• [Prompt]: As you print the data below, keep every line exactly as it is and leave the images behind.

• [Collected data]:
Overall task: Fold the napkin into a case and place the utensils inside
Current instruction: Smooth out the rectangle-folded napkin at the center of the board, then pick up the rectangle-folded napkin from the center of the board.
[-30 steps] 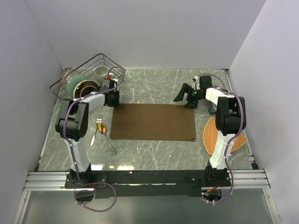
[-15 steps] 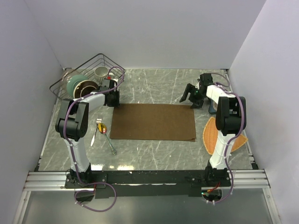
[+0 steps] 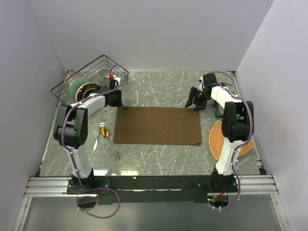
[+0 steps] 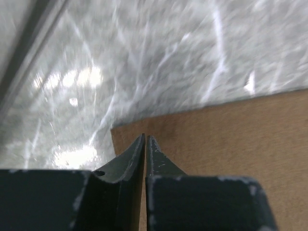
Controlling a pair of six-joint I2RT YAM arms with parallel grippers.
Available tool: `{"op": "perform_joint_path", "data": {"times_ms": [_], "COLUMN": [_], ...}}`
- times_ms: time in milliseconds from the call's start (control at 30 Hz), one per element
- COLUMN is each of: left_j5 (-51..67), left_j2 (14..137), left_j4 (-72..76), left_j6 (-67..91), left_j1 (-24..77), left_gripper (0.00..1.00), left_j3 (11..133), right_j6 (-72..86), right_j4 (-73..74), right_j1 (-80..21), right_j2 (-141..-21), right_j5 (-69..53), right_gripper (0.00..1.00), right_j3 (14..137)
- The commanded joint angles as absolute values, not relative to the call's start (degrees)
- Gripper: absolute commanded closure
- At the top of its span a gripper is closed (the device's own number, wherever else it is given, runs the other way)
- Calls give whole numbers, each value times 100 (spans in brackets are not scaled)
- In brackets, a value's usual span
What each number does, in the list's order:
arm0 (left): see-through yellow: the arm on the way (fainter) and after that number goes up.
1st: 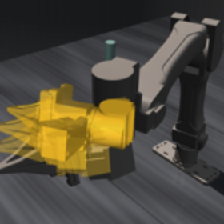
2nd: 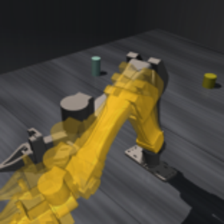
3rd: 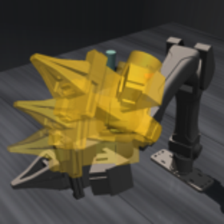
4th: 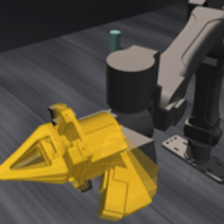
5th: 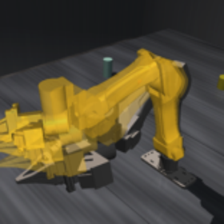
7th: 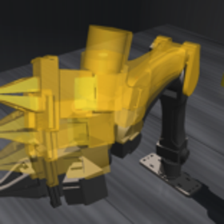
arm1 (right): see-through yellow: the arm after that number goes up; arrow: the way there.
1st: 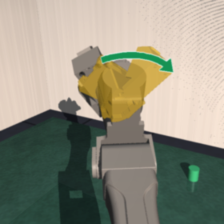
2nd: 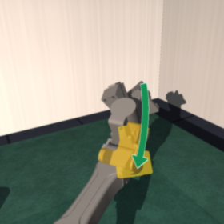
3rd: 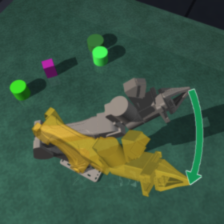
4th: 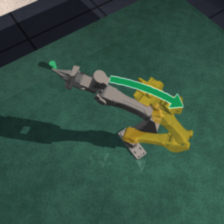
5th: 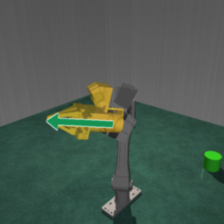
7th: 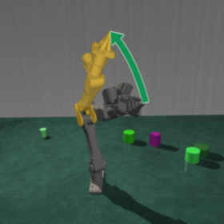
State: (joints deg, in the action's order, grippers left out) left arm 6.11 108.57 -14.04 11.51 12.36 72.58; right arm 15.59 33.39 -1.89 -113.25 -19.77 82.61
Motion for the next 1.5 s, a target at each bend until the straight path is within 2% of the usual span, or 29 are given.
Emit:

• [Written answer]:
Overall task: Fold the napkin into a case and place the utensils inside
Current instruction: Smooth out the rectangle-folded napkin at the center of the board, then pick up the rectangle-folded napkin from the center of the board.
[-30 steps] 
[-15 steps] 
[+0 steps] 
[+0 steps] 
Controlling a pair of six-joint I2RT YAM arms with parallel grippers.
Available tool: `{"op": "perform_joint_path", "data": {"times_ms": [_], "COLUMN": [_], ...}}`
- times_ms: time in milliseconds from the call's start (control at 30 Hz), one per element
- COLUMN is each of: left_j5 (-51..67), left_j2 (14..137), left_j4 (-72..76), left_j6 (-67..91), left_j1 (-24..77), left_gripper (0.00..1.00), left_j3 (11..133), right_j6 (-72..86), right_j4 (-73..74), right_j1 (-80..21), right_j2 (-141..-21), right_j5 (-69..53), right_gripper (0.00..1.00), right_j3 (14..137)
- The commanded joint angles as absolute values, not relative to the call's start (degrees)
- Gripper: absolute commanded closure
- At the top of its span a gripper is closed (the device's own number, wherever else it is given, runs the other way)
- Calls give whole numbers, each value times 100 (spans in brackets are not scaled)
- In brackets, a value's usual span
What each number does, in the list's order:
arm0 (left): see-through yellow: the arm on the way (fainter) and after that number goes up.
1st: 
2nd: 
3rd: 
4th: 
5th: 
7th: 
arm1 (right): see-through yellow: the arm after that number goes up; arrow: the way there.
1st: 
2nd: 
3rd: 
4th: 
5th: 
7th: 
State: (joints deg, in the action's order, grippers left out) left arm 6.11 108.57 -14.04 11.51 12.36 72.58; right arm 15.59 33.39 -1.89 -113.25 -19.77 82.61
Motion for the next 1.5 s, a target at each bend until the straight path is within 2% of the usual span, or 29 are given.
Emit:

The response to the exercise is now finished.